- Kalain Location in Assam Kalain Kalain (India)
- Coordinates: 24°58′05″N 92°34′19″E﻿ / ﻿24.968°N 92.572°E
- Country: India
- State: Katigorah Assam
- District: Cachar

Languages
- • Official: Bengali and Meitei (Manipuri)
- Time zone: UTC+5:30 (IST)
- Vehicle registration: AS 11

= Kalain =

Kalain is situated in a strategic location of the Cachar district of Assam, India. It is about 28.5 km from the district headquarters, Silchar, and is called the Gateway to Barak Valley. There are three railway stations that connect Kalain smoothly to rest of the valley and the state of Assam; one at Hilara, one at Sukritipur. and one at Bihara

Moreover, Kalain is 300 km east of Guwahati and 190 kilometres from Shillong, 187 kilometres from Mawlynnong- the village that featured as the cleanest village in Asia. It is the main town in the Katigorah (Vidhan Sabha constituency) in Assam.

== Overview ==
Kalain, apart from all other relations that it shares with the population dwelling in it from time immemorial, also fosters a sense of an eternal hospitality in the hearts of its people. This is a one-of-a-kind examples to behold in there. There is a society that is inclusive and it is demonstrated through the examples of the multitudes of cultures and cultural diversity there. There are many NGOs working at grassroot level there; some helping the needy students, some engaged in uplifting the societal horizon in which many economically weak households survive. The roads that pass through Kalain to other places, also pass through the green meadows and the tea estates surrounding Kalain.

== Culture ==
Bengali and Meitei (Manipuri) are the official languages of this place.

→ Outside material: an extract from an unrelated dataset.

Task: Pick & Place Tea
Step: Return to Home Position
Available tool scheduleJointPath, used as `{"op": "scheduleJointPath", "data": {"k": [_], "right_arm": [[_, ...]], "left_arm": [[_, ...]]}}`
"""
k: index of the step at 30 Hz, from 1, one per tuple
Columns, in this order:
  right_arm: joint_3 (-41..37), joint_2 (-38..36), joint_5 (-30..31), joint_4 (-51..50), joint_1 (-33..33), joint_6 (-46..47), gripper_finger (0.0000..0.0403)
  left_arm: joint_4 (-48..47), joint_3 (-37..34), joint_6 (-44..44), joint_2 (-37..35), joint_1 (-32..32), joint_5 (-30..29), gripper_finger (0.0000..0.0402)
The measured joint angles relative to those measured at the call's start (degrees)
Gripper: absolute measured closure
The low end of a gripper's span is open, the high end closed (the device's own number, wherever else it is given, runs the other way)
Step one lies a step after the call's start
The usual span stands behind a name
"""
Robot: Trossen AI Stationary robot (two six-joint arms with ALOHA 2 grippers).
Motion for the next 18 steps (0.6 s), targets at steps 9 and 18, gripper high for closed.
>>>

Sylheti is the prominent language of the town. Bengali comes next to it in terms of the use of a mostly spoken language. The other groups of languages that are spoken by several ethnolinguistic groups in and around the town are Assamese, Bishnupriya Manipuri, English, Khasi, Kachari, Kuki, Chakma, Hindi, Meiteilon, Nepali, Baganiya, Saora etc. The main reason behind this linguistic diversity in the culture of the town is because of the migration of people from various parts of the state and the nation related to work and profession that the town sees. The town has a good equilibrium in religious plane, where the Muslims and the Hindus share the major part. However, the most beautiful part of this composition is that in the festivals of both these major religions, the adherents from all spheres participate, celebrate, and complement amongst themselves. The current state of education infrastructure in and around the town can be termed as somewhat in the way of a bloom. There are many educational institutes that are on a rise. Many religious places add beauty to the lifestyle and lifeline of the people out in the town and its vicinity. In one side of the national highway that passes through the heart of the town, you can see a Kalibari and a temple, and in another side of the same national highway you can find a Mosque and an Eidgah adding to the beauty of the town.